To avoid that, you could opt to blow dry your natural hair to dry your hair faster avoiding such effects. That being said, other hair types can also opt for a blow-dry if your hair has low porosity, meaning it takes the hair a long while to dry or absorb water.

Speed and Convenience

Again, blow drying would have to take the lead when it comes to speed and convenience. Blow drying your hair allows for more manipulation, styling, and a faster hair routine rather than air-drying that requires threading or other manual ways to dry the hair.

Additionally, blow-drying allows for volume and shine thanks to the styling products you use during heat styling. This concludes that blow drying is the best technique for a fast turnaround of your hair routine plus easy manipulation and styling.

Air-drying would take lead if you’re going for fast styles such as wash and go on natural hair rather than the old threading. In this case, then air-drying the hair would be considered an okay option.

Overall Hair Damage

It’s a fact that both methods of drying can cause significant damage to your hair, especially when not done correctly.

First, blow-drying can easily lead to heat damage to your hair. Contact exposure of direct heat to your hair can drain moisture and natural oils that are meant to protect the hair, leaving it vulnerable and easy to damage.

With air-drying the hair is placed under high pressure when the hair’s delicate strands are forced to hold down water for longer than two hours causing the keratin in the hair to weaken and could eventually snap, leading to hair damage. Furthermore, when the hair is wet, it’s not advisable to add any more tension to the already weak hair.

Doing so by either brushing or overly stretching the hair leads to tension in the strands and that could damage the hair. This also applies to holding the hair too tight like in ponytails. Sleeping with wet hair also causes excess friction to the hair which could lead to hair damage.

Talking about sleeping with wet hair, that could lead to the growth of bacteria and mildew. Damp areas provide a conducive environment for mildew to develop, regardless of its on your hair scalp. This is why it’s not recommended to sleep with wet hair, especially if you wash the hair daily.

As you can see, both air drying and blow-drying the hair can lead to overall damage of the hair by breakage, excessive dryness and split ends from direct heat, and danger to hair strands from holding water for an extended time. That said, you could consider using both ways to dry your hair, but follow these tips to do it effectively.

Tips to Effectively Air-Dry Your Hair

  • After washing the hair or exposure to heavy products like shampoo and conditioner, squeeze as much water out of your hair as possible.
  • Don’t rub your hair with a towel as this leads to frizz which remains even after the hair is dry.
  • Don’t wet or easy the hair at night to avoid sleeping with wet hair
  • Don’t touch your hair as it dries since the hair is weak as long as it’s wet.
  • Don’t forget to add essential products to the hair as they too can help the hair air-dry faster.
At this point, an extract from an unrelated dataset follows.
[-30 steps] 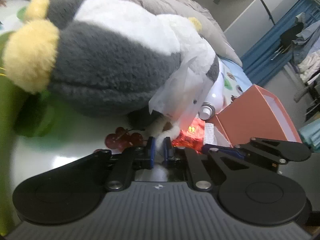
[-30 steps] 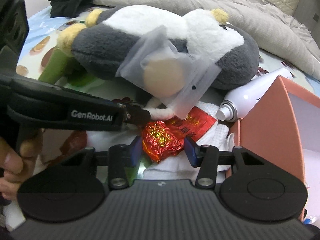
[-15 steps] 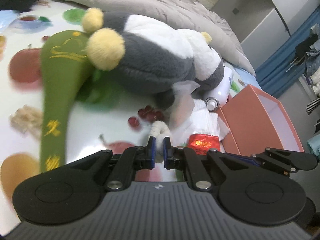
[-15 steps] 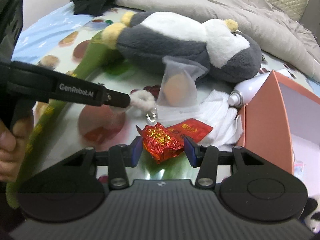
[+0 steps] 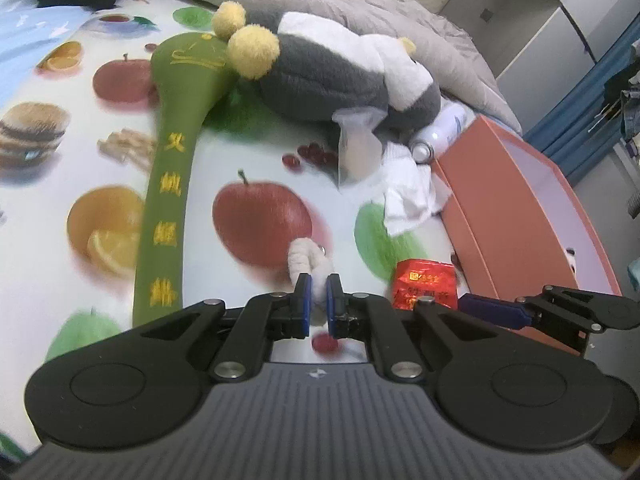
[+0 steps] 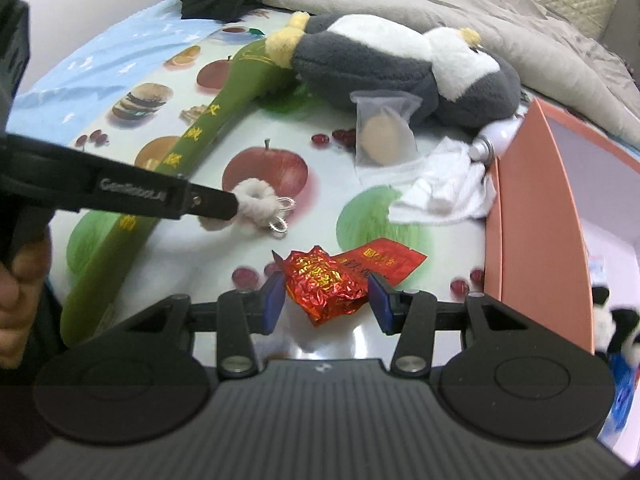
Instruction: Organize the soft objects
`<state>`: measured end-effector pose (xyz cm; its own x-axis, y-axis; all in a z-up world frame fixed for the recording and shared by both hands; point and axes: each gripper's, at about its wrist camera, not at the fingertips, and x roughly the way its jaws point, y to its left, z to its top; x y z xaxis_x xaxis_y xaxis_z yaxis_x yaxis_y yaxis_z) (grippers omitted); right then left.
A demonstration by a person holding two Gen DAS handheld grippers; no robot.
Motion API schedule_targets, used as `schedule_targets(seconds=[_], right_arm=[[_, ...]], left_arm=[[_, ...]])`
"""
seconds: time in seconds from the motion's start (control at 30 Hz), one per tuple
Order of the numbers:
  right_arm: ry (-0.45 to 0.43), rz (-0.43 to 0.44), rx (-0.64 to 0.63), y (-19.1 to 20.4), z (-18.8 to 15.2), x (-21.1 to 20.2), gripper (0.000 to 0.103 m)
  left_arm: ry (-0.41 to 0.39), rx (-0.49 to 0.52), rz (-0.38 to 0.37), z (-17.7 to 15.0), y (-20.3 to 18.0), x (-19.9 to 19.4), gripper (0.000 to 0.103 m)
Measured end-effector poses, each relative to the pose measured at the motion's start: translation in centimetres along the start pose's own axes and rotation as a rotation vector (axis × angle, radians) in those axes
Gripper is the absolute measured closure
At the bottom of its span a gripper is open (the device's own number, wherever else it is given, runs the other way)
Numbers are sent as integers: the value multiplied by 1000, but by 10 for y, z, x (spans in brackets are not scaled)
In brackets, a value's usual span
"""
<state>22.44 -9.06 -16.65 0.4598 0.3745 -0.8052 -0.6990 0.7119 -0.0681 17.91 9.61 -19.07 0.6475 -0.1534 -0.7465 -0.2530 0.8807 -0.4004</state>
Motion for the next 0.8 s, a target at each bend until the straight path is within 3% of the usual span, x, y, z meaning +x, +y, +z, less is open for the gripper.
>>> schedule_targets(seconds=[0.2, 0.37, 0.4, 0.47, 0.63, 0.7, 0.8], right_arm=[[15, -46, 63, -7, -29, -5, 54], [16, -43, 181, -17, -46, -14, 52], [19, -49, 202, -18, -48, -15, 52], [18, -46, 248, -19, -51, -18, 48], [3, -17, 332, -13, -59, -23, 46], [-7, -36, 390, -13, -60, -23, 40], [-7, -61, 507, -17, -63, -21, 40]], left_arm=[[38, -3, -27, -20, -7, -10, 93], [83, 69, -19, -27, -18, -12, 92], [92, 80, -21, -29, -20, -12, 91], [95, 96, -10, -33, -23, -14, 76], [74, 123, -8, -38, -24, -20, 76], [73, 115, -4, -38, -22, -22, 72], [71, 106, 3, -38, -18, -23, 64]])
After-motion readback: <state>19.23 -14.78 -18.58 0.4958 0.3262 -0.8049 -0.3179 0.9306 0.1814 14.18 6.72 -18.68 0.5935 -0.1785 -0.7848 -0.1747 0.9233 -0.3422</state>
Tips to Blow-Dry Your Hair Properly

Blow drying the hair properly takes practice and should ensure your hair remains strong and healthy. Here are a few tips to could use;

  • Ensure you use the right tools for an effective blow dry. The tools include a hairdryer, brushes, and paddles.
  • Always add products to the hair after your wash to ensure the direct heat from the blow dryer doesn’t affect the health of your hair. For example, use a detangling leave-in conditioner to ensure you don’t strain the strands as you brush with the blow dryer.
  • Don’t forget a heat protectant before the blow-dry.
  • Dry the hair starting from the ends as you continue.
  • You could add in products step by step if you have a lot of hair
  • To set your style, apply hairspray or pomade. This will allow the hair to absorb moisture from the products after you’re done with heat.

In conclusion, both methods work fine and both have their advantages and disadvantages. Go for the one that you feel most aligned to and one that serves your need at the moment. Otherwise, they’re both great techniques for drying the hair.